It is too early to say if Pope Francis’s history making visit to the United Arab Emirates — the first by a pope to the Arabian peninsula — is a game-changer in a world in which religious extremism, politicised religion, and terrorism in the name of faith have become all too normal. But it certainly strengthens the case against a belief that has been around for a while now — that the world is in the midst of an inevitable and inescapable “clash of civilisations”. At a time of great strife in the Arab world, the visit was extraordinary messaging, not just by the Pope but by his hosts as well. Pope Francis, who is by the far the most unconventional head that the Catholic church has known, was in the UAE at the invitation of Crown Prince Sheikh Mohammed bin Zayed Al Nahyan, who has declared 2019 his country’s Year of Tolerance. He described the visit as a “landmark in the development of human relations and dialogue between different cultures”. In keeping with this theme, the kingdom has launched a series of programmes to promote tolerance and cultural diversity, enough for the Pope to praise the UAE as “a land that is trying to be a model of coexistence, of human brotherhood, and a meeting place among diverse civilisations and cultures”. Ahead of his visit, the Pope also underlined that faith “unites and does not divide, it draws us closer despite differences, it distances us from hostilities and aversion”.
For the UAE, which knows the economic benefits of diversity only too well, and has turned into a land of many faiths over the decades, the visit was not just about scoring a diplomatic point, but integral to the realisation, across the Arab world, in the time of ISIS, that extremism is the road to ruin. MbZ, as the Crown Prince is known, pulled out all the stops — the Pope addressed a mass where expatriates from India and the Philippines made up the majority of the congregation, and participated in an inter-faith dialogue with the Grand Imam of Cairo’s Al Azhar seminary, who was also invited to visit at the same time as the Pope.
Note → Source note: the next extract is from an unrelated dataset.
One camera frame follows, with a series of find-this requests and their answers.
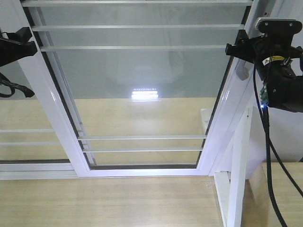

In recent years, the UAE has kept pace with its changing demography to allow different religious practices and today boasts several Hindu temples and churches. The UAE’s ambassador to India has written in this newspaper that his country’s leadership believes that peace and prosperity are impossible unless the conditions for peaceful co-existence of all cultures and faith exist everywhere. That should be obvious, but all too often, these days, it has to be reiterated, and said out loud.